From the story told by the performance of our districts, we have seen, overall, a greater sense of focus across all districts. There are, however, still areas that need to be addressed. We have learned that success and challenge are mutual constructs, and not simply bipolar constructs. Success in itself presents challenges, and does not mean that the struggle is over, but that we are on the right track with what we are doing. We have come to accept that as more and more cycles of success emerge, new cycles of challenge emerge, and these we continue to address. Through this process we are working systematically to strengthen the quality of learning and teaching in our schools.

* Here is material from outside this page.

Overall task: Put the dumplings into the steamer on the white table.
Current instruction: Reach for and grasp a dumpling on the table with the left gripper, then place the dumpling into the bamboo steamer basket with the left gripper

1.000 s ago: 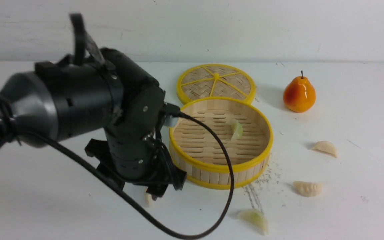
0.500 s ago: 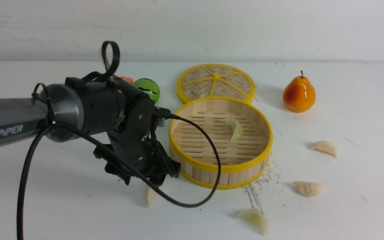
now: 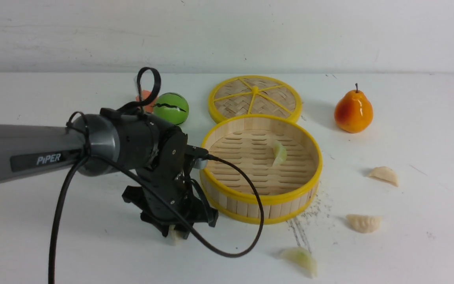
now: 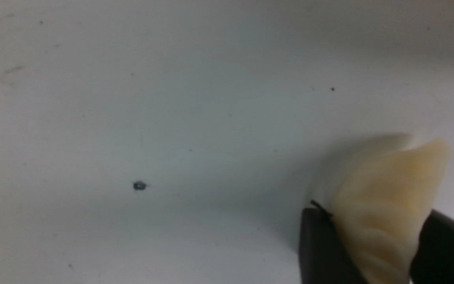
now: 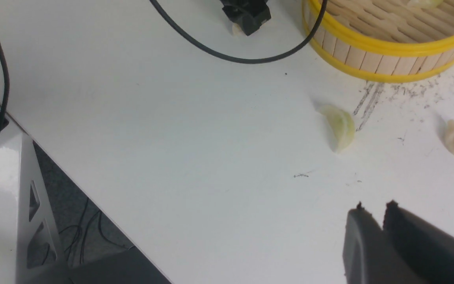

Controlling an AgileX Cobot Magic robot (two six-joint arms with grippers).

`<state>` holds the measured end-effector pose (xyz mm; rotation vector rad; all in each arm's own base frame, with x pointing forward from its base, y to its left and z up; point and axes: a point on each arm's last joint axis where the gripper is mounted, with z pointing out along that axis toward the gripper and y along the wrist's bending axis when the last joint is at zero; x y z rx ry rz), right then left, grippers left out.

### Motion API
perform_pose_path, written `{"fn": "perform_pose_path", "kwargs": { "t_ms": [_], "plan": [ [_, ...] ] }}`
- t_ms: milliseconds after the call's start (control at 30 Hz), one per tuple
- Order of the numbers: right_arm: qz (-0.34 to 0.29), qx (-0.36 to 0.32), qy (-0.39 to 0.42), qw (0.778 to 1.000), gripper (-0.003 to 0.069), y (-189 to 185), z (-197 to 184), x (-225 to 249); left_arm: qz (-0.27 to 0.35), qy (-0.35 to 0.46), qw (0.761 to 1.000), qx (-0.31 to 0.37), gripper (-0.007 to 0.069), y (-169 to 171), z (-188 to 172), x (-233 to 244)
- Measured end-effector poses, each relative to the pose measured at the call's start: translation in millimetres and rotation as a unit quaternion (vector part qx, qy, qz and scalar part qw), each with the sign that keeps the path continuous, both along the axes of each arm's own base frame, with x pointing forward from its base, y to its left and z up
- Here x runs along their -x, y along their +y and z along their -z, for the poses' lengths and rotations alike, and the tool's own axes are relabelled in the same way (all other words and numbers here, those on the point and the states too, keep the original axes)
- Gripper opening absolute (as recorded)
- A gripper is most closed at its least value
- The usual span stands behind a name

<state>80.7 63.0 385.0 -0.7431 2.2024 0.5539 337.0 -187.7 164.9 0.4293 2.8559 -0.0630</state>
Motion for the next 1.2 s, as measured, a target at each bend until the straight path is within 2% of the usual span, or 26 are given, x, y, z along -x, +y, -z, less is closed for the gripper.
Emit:
{"fn": "perform_pose_path", "kwargs": {
  "t_ms": [33, 100, 233, 400, 533, 667, 900, 1100, 1200],
  "plan": [
    [0.000, 0.000, -0.001, 1.000, 0.0077, 0.0, -0.1, -0.1, 0.000, -0.002, 1.000, 0.001, 0.0203, 0.1, -2.2, 0.2],
    [0.000, 0.000, -0.001, 1.000, 0.0078, 0.0, -0.1, -0.1, 0.000, -0.007, 1.000, 0.004, 0.0177, 0.5, -8.7, 0.8],
    [0.001, 0.000, -0.001, 1.000, 0.0084, 0.0, -0.1, -0.2, -0.007, -0.039, 0.999, 0.033, 0.0185, -2.5, -56.0, -1.8],
    [0.005, -0.004, -0.009, 1.000, 0.0085, 0.0, -1.3, -1.6, -0.026, -0.083, 0.988, 0.130, 0.0185, -18.0, -126.9, -11.0],
    [0.006, -0.005, -0.012, 1.000, 0.0085, 0.0, -1.7, -2.0, -0.032, -0.102, 0.976, 0.191, 0.0185, -32.7, -151.7, -21.8],
    [0.006, -0.006, -0.012, 1.000, 0.0085, 0.0, -1.7, -2.1, -0.043, -0.096, 0.968, 0.228, 0.0185, -53.4, -136.0, -48.9],
    [0.006, -0.005, -0.012, 1.000, 0.0093, 0.0, -1.7, -2.1, -0.059, -0.078, 0.971, 0.220, 0.0185, -73.2, -73.6, -84.3],
    [0.008, -0.002, -0.013, 1.000, 0.0095, -0.6, -1.4, -2.4, -0.076, -0.092, 0.965, 0.233, 0.0185, -81.5, -54.5, -100.6],
    [0.011, 0.006, -0.015, 1.000, 0.0095, -1.7, -0.8, -2.9, -0.075, -0.098, 0.966, 0.227, 0.0228, -81.9, -46.4, -104.1]
  ]
}}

The Department of Basic Education believes all South Africans should be encouraged by the good stories being written in our education districts, and accept that the education and future of their children is in good, hardworking and caring hands. Education Districts are now more than ever before directed and responsive to the challenges on the ground. They know however that the successes being recorded are also a result of the increased participation of communities across the country: parents, traditional leaders, religious leaders, teachers and learners working together.
The Department of Basic Education looks forward to even more support for our schools and districts to continue on this journey of improvement – in order that going forward we will write even better education stories for South Africa.